* [Exercise objective]:
Go through the data and copy each line that holds "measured".

* [Material provided]:

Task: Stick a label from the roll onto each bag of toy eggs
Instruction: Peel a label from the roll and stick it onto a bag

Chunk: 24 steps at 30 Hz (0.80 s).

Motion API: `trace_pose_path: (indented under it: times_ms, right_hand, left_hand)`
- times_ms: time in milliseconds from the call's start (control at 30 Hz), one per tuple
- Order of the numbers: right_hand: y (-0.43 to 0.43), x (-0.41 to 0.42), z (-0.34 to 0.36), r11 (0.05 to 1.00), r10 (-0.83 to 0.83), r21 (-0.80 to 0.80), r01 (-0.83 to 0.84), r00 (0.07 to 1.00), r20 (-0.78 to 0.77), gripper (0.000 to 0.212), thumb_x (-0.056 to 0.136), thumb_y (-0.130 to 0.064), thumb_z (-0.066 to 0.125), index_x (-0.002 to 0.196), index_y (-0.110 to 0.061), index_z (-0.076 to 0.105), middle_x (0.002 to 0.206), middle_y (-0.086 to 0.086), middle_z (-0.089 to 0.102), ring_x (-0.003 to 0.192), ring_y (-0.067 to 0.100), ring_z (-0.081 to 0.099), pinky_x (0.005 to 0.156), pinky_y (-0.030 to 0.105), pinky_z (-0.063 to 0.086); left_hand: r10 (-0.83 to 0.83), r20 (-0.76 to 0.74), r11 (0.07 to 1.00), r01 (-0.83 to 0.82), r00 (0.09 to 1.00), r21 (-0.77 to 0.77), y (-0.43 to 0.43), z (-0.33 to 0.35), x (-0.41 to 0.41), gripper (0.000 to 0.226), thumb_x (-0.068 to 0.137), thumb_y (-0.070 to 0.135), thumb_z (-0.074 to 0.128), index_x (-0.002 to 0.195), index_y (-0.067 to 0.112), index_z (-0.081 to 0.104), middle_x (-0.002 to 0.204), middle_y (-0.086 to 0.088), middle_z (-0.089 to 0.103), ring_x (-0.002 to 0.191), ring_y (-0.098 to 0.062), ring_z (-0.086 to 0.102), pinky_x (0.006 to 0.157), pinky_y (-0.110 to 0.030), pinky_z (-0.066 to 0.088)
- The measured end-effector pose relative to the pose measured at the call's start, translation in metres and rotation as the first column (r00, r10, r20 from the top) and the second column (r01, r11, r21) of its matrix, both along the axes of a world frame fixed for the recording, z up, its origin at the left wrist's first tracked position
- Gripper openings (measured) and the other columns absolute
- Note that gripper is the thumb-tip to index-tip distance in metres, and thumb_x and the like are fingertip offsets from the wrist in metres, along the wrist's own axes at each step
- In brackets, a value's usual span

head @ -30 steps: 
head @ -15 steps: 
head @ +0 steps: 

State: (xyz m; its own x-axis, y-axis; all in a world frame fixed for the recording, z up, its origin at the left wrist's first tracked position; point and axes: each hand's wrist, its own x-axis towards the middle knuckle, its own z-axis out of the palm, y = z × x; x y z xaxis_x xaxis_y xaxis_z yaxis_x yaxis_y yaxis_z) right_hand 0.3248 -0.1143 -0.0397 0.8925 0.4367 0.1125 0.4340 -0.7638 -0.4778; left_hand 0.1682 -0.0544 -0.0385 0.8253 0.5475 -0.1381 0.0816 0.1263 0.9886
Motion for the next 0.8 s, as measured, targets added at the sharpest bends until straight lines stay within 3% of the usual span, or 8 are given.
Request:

* [Problem solution]:
- The measured end-effector pose relative to the pose measured at the call's start, translation in metres and rotation as the first column (r00, r10, r20 from the top) and the second column (r01, r11, r21) of its matrix, both along the axes of a world frame fixed for the recording, z up, its origin at the left wrist's first tracked position
- Gripper openings (measured) and the other columns absolute
Motion for the next 0.8 s, as measured, targets added at the sharpest bends until straight lines stay within 3% of the usual span, or 8 are given.

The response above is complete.